:: SUPPLIED DATA

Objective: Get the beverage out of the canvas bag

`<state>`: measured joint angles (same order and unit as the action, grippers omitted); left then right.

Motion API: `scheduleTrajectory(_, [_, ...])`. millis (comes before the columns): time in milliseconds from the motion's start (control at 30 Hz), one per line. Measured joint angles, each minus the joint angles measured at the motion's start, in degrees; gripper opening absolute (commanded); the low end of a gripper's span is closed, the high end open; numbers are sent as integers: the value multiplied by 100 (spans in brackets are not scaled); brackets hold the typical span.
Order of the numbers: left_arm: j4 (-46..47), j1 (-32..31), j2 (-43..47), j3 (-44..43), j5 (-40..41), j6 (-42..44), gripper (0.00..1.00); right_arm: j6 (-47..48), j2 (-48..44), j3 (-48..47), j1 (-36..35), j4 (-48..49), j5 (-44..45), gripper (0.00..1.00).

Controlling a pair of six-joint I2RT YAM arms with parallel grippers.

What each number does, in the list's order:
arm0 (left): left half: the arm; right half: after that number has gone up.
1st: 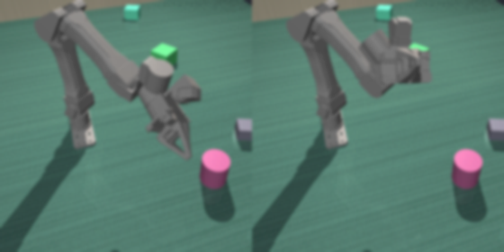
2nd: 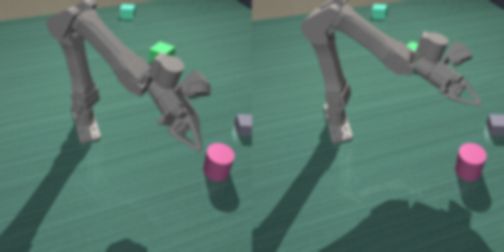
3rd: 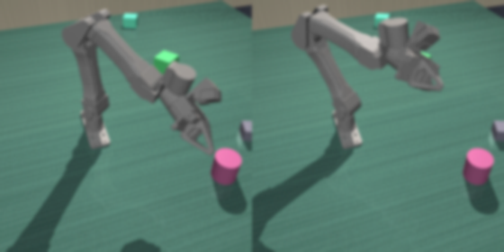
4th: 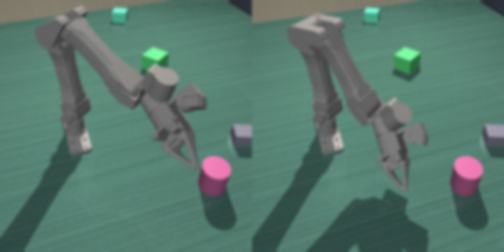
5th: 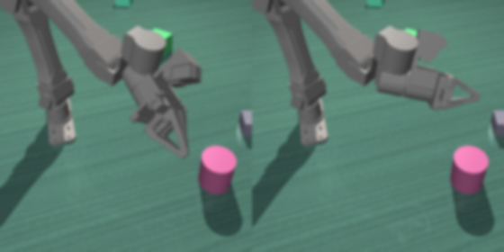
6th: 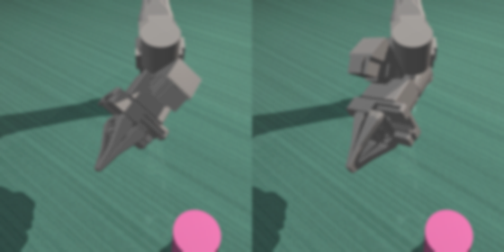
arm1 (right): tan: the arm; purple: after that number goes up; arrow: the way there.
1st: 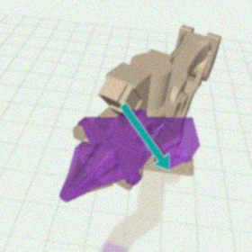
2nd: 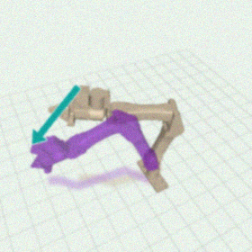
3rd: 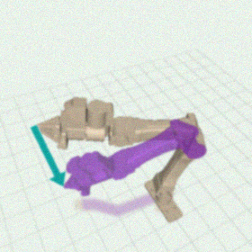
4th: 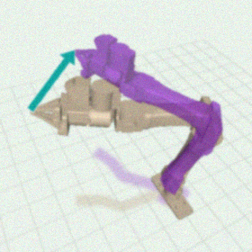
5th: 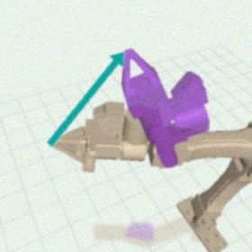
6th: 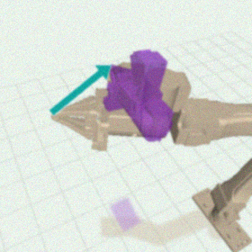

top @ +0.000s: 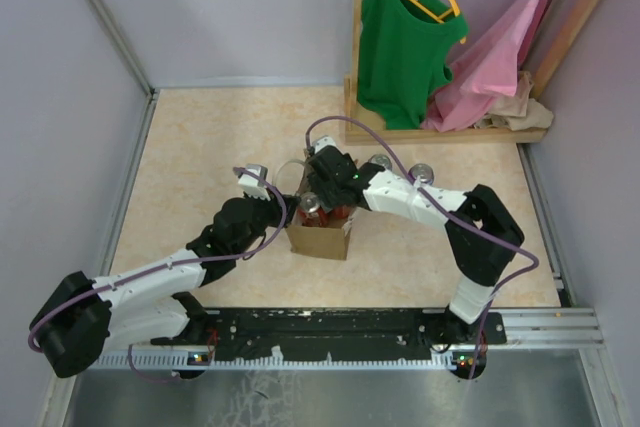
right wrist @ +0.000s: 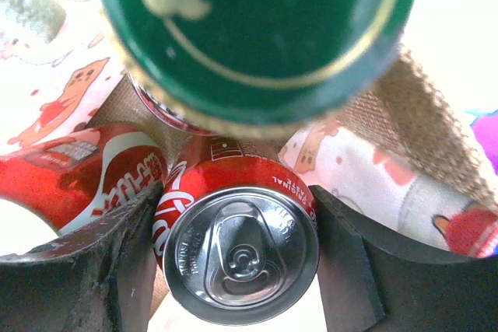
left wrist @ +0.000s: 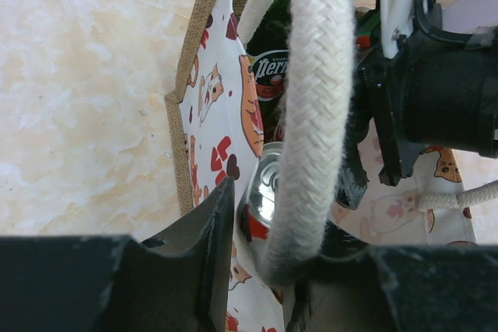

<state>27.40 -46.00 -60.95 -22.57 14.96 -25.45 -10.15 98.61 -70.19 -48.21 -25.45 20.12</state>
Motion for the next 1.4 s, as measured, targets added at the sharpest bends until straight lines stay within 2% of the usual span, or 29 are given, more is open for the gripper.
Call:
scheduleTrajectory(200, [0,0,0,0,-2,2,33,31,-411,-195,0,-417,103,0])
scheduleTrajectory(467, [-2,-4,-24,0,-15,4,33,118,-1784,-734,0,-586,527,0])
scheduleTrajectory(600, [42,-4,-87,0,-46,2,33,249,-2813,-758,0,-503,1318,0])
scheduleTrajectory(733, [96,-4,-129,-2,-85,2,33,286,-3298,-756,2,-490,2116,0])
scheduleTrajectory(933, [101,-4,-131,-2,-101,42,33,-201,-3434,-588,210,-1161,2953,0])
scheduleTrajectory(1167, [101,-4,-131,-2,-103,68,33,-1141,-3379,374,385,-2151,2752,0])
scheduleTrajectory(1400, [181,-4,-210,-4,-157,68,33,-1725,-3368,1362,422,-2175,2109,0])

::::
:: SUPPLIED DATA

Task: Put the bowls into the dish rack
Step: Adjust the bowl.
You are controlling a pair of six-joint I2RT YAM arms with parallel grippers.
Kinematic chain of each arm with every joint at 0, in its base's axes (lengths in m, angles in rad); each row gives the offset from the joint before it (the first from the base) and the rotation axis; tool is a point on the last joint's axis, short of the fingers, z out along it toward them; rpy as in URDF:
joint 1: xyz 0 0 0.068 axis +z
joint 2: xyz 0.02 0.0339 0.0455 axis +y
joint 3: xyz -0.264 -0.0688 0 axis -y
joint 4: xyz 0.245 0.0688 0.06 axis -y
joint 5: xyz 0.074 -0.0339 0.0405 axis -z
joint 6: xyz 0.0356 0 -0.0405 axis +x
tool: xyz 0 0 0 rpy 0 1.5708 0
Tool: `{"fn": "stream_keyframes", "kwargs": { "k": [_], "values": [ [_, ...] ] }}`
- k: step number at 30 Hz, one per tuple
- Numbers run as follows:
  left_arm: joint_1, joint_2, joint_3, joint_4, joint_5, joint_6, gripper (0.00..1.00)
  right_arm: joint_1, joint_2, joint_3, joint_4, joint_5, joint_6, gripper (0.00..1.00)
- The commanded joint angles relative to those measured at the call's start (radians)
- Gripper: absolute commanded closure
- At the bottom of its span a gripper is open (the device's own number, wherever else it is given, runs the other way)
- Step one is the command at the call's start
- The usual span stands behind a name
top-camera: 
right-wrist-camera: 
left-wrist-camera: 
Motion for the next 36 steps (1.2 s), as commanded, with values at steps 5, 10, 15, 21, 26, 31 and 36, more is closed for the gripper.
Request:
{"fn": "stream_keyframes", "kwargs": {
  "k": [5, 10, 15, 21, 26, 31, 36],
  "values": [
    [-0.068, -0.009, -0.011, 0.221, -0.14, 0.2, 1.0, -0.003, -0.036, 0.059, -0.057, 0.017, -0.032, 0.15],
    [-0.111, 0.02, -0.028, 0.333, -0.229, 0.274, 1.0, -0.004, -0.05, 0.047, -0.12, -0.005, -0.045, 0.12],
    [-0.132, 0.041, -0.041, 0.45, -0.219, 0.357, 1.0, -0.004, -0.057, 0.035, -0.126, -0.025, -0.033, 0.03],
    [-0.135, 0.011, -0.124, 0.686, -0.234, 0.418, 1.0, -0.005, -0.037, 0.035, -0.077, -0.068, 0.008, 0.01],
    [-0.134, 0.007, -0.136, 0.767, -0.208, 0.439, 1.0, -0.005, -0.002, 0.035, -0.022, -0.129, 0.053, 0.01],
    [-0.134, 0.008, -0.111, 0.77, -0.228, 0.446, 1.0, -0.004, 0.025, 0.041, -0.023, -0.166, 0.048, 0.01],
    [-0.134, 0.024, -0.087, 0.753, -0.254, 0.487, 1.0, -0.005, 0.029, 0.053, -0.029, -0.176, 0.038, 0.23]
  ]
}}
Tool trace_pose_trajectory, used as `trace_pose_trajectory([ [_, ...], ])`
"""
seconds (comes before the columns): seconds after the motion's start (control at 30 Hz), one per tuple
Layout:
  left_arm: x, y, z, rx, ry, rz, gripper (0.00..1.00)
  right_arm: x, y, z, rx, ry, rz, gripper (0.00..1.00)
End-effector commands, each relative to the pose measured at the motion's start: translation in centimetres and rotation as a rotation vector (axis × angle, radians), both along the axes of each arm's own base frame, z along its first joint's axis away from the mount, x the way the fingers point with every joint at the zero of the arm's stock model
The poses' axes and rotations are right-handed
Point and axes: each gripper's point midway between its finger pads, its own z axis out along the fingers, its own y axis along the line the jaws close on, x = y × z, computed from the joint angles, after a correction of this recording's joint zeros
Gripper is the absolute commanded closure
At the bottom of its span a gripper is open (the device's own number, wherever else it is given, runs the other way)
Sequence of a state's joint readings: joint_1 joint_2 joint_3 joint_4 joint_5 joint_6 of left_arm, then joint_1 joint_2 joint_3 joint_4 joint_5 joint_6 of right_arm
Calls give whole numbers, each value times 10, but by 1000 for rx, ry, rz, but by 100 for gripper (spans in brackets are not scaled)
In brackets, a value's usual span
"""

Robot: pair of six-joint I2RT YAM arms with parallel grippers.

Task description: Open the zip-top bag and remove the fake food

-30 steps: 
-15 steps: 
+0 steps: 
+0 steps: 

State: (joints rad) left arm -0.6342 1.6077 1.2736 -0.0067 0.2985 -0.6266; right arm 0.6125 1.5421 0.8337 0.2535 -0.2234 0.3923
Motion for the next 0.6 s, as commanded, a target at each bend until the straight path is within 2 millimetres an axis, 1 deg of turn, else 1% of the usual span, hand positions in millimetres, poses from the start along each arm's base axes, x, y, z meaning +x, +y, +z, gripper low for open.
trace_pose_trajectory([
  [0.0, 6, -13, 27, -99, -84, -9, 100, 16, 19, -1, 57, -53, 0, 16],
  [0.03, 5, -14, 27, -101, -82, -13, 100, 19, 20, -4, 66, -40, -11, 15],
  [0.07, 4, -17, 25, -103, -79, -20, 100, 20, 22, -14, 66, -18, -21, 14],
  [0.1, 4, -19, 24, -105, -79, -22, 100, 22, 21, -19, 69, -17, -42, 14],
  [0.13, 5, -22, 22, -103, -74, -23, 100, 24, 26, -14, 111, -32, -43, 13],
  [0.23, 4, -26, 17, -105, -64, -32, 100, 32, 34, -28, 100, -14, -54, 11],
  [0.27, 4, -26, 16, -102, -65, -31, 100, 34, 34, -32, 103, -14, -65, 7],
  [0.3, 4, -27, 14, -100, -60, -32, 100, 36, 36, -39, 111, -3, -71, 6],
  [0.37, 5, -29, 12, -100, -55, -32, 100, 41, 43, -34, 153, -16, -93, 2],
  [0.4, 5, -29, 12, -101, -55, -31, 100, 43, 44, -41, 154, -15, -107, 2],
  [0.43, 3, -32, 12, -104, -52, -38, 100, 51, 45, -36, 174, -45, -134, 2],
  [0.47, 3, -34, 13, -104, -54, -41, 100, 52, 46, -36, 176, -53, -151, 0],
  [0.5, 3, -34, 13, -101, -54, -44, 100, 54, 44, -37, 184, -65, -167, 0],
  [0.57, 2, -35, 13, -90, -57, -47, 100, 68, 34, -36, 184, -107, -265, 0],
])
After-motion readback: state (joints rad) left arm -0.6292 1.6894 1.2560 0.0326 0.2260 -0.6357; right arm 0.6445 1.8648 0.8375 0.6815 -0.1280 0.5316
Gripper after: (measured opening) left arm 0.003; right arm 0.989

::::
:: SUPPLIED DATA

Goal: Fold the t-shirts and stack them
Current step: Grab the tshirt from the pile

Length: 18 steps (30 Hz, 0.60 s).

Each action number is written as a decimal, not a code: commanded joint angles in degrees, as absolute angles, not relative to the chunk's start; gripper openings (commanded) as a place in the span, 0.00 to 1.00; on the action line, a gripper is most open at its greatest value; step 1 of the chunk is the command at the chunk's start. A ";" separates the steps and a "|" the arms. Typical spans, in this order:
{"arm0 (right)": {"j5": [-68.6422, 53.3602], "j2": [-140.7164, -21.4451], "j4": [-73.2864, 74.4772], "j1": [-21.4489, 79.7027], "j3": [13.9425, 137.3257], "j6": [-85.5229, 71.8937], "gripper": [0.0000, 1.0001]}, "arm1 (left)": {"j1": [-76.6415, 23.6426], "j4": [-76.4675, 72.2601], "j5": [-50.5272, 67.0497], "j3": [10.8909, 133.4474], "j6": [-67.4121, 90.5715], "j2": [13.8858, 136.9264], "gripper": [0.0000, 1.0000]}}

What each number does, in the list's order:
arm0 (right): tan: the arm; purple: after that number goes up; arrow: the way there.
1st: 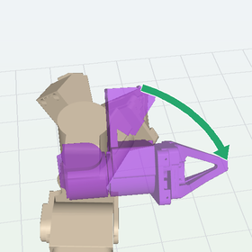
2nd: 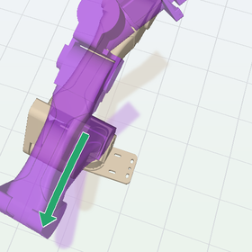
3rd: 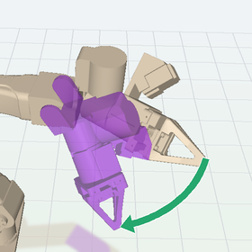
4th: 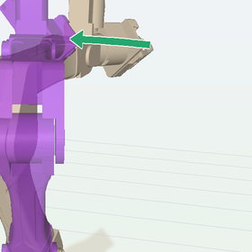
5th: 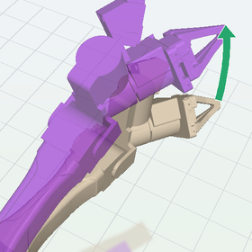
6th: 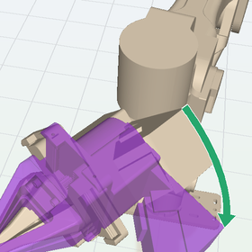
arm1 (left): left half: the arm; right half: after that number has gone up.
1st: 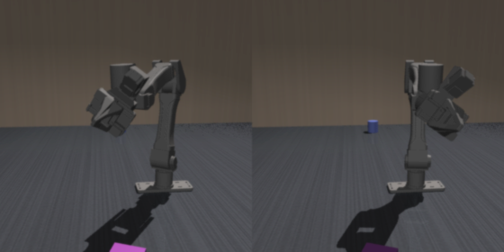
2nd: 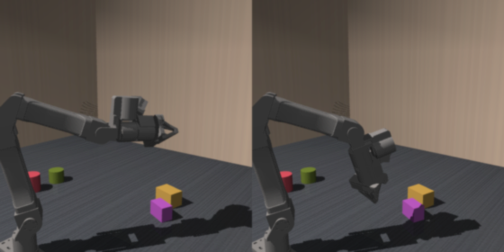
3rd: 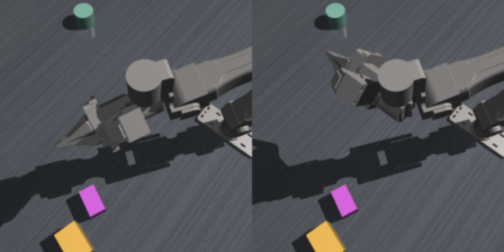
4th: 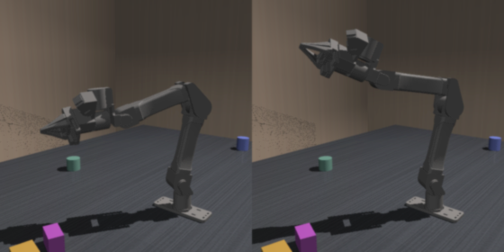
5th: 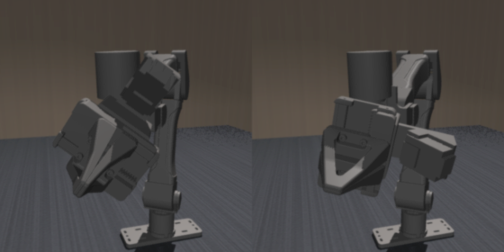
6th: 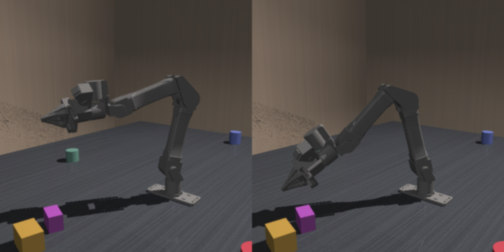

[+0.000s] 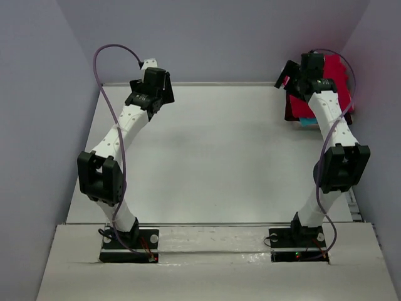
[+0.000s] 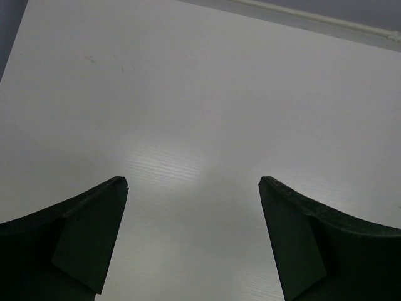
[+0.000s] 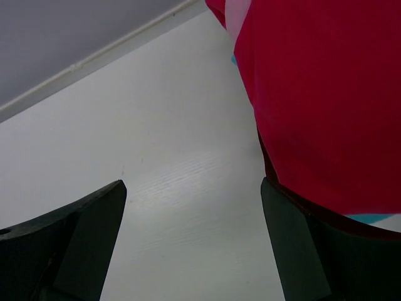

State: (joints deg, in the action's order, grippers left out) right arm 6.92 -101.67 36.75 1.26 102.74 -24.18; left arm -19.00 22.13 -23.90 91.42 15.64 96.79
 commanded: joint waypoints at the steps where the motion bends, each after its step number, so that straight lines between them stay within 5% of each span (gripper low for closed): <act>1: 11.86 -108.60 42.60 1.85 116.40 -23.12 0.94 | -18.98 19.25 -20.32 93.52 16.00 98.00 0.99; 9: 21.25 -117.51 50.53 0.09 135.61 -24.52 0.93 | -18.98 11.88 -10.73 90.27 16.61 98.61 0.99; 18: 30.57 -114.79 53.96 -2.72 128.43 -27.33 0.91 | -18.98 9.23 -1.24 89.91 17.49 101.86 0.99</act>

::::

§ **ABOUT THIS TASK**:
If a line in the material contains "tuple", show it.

§ **YOUR RESPONSE**:
- k: step number at 30 Hz, one per tuple
seconds (comes before the columns): seconds after the motion's start (control at 30 Hz), one per tuple

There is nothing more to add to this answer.